Le village, un castelnau fortifié dont il reste des traces des anciens fossés, est établi au nord du monastère. Une grosse tour carrée médiévale passe pour être le donjon de l’ancien château.
La partie inférieure d’une tour-porte a été conservée et réutilisée pour servir de base au clocher. Sa porte primitive a été remplacée par un arceau. Aujourd’hui, cette grosse tour est surmontée d’une flèche d’ardoise à 8 pans et percée de 4 baies cintrées. Cette tour-clocher enjambe l’une des entrées du village et s’appuie sur les vestiges d’une tour-porte.
Monbert.

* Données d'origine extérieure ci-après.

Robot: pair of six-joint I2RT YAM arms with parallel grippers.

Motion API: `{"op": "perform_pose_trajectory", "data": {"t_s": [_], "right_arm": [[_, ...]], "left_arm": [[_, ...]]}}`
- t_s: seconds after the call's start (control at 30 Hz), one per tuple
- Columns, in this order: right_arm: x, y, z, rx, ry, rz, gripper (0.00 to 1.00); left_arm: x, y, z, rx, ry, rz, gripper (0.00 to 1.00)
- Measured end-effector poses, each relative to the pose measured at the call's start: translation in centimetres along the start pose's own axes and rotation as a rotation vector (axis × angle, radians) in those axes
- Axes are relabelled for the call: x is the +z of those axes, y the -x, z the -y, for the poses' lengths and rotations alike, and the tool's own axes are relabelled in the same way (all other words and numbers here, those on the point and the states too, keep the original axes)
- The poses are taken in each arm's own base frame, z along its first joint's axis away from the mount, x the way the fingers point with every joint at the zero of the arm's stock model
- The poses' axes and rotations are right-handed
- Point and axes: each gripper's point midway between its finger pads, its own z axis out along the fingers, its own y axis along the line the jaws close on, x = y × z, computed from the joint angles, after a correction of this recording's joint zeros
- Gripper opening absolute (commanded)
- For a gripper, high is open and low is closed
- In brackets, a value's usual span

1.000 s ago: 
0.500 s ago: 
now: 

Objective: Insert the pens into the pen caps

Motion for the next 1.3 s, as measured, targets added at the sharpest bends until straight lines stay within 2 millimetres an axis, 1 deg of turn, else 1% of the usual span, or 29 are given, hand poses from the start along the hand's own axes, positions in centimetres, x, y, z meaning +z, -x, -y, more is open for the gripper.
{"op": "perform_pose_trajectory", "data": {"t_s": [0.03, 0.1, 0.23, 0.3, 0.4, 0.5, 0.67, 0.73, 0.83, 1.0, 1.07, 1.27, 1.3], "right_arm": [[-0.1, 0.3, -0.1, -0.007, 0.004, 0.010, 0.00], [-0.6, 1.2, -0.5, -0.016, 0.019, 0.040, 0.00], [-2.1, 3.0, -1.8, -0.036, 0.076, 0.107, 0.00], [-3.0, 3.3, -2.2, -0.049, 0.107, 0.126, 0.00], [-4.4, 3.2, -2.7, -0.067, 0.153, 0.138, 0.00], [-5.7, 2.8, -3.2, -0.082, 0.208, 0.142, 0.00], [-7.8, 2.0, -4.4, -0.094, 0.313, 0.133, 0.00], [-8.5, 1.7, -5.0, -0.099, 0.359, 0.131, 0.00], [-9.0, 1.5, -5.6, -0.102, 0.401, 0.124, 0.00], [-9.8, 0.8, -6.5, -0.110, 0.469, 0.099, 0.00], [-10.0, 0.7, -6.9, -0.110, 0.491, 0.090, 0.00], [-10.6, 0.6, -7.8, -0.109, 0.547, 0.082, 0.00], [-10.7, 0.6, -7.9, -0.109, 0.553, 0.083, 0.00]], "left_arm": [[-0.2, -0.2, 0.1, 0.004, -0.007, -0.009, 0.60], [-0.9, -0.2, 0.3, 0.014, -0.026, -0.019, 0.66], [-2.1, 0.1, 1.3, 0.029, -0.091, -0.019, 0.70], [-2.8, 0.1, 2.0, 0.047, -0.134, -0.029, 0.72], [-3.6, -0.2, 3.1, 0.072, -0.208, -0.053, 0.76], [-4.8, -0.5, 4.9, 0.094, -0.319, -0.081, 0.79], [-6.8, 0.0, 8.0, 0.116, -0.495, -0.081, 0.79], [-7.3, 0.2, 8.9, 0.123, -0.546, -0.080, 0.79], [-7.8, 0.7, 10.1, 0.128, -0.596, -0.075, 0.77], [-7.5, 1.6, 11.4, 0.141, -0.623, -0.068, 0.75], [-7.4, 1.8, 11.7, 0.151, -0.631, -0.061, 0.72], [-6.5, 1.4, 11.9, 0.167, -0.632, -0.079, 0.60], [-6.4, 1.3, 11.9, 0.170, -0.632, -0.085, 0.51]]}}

Le petit village fondé à une date inconnue , a été échangé avec un certain Raymond Buffa contre un cheval par les Comtes de Fezensac. Vers 1060, il est restitué à Ste-Marie d’Auch. C’est un Castelnau qui comportait un château, une église, un village, une enceinte et une tour-porte.
Du château, peut-être du XII°-XIII°, il ne reste rien. Seul un puits au nord-ouest qui pouvait se trouver dans la basse-cour du château peut indiquer son emplacement primitif.
La fondation SILOE, créée par Sœur Marie Marcel, s’est vu décerné la « Fondation des Pays de France » comme 1er prix départemental et 5ème sur le plan national pour son œuvre de restauration et son action humanitaire pour la sauvegarde de personnes en danger physique et moral. Aujourd’hui, sur ce site, Sœur Cécile gère les gîtes de groupe labellisés Gîte de France, restaurés au sein du Castelnau.